▶ [What this task involves]: Line count for "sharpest": give how many lines in the data below contain it, with no other words.

▶ [Saved entries]:
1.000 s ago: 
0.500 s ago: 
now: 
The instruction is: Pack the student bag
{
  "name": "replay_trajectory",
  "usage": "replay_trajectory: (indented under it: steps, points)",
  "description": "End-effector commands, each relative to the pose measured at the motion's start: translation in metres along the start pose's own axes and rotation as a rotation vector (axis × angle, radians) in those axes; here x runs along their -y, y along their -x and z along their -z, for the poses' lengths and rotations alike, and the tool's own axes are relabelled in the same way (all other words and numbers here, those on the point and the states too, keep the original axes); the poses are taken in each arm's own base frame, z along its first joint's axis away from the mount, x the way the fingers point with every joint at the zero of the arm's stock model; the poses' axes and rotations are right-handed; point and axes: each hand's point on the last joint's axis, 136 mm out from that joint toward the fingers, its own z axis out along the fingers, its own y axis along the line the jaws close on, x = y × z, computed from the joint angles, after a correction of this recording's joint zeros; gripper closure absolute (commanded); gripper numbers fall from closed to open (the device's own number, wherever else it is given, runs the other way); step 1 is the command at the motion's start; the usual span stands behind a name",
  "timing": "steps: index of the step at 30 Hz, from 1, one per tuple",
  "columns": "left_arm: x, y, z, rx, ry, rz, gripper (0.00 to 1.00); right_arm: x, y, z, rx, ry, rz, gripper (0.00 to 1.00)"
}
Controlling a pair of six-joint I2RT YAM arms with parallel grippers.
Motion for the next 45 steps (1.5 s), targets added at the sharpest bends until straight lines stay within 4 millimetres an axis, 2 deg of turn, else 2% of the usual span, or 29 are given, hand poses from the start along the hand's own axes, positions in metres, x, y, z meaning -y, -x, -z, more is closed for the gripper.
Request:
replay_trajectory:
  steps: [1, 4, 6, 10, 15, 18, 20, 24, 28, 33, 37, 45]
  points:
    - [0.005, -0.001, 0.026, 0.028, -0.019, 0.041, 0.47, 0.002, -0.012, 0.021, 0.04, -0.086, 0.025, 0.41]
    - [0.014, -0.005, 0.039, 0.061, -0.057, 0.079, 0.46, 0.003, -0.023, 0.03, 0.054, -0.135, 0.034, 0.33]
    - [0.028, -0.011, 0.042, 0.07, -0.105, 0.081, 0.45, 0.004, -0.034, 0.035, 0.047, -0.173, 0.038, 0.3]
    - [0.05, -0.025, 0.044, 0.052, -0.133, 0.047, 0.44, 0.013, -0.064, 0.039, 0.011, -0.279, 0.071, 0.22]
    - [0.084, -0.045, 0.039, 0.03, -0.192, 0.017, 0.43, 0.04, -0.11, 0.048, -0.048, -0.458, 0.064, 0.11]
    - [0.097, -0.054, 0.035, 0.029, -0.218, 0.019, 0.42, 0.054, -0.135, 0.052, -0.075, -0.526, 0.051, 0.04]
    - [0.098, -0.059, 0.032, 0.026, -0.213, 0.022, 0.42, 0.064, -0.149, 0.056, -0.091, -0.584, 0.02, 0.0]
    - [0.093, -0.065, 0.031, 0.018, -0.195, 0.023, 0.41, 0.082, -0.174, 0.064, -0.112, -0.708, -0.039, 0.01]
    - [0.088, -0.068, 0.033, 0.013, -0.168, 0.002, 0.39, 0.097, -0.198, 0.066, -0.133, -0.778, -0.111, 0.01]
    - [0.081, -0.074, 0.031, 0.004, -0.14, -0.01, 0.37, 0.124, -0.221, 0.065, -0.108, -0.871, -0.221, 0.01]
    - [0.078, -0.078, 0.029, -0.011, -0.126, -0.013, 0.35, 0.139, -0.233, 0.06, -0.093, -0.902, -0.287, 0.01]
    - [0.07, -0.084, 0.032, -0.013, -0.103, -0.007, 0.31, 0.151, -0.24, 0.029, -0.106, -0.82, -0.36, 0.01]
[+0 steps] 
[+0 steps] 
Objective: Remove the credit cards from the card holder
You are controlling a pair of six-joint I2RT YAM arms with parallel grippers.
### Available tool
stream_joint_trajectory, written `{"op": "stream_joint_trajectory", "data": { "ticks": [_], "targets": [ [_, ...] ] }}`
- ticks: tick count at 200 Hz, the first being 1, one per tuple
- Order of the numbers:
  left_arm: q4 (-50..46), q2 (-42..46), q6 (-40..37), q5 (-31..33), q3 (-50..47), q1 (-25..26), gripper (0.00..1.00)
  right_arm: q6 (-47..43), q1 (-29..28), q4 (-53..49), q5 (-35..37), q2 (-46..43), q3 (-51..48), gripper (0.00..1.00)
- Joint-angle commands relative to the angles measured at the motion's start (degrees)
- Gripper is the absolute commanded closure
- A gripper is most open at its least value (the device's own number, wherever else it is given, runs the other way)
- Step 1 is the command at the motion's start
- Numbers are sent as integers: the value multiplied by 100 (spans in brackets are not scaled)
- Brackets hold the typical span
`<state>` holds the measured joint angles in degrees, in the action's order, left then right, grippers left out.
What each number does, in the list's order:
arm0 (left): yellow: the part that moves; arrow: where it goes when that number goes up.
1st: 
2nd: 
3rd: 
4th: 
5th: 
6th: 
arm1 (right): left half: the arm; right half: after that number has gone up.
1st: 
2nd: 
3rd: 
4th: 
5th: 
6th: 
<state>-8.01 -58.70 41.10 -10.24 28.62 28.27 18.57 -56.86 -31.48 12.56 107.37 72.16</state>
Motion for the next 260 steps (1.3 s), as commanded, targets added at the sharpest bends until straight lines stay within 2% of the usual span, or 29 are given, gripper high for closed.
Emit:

▶ [Written reply]: 2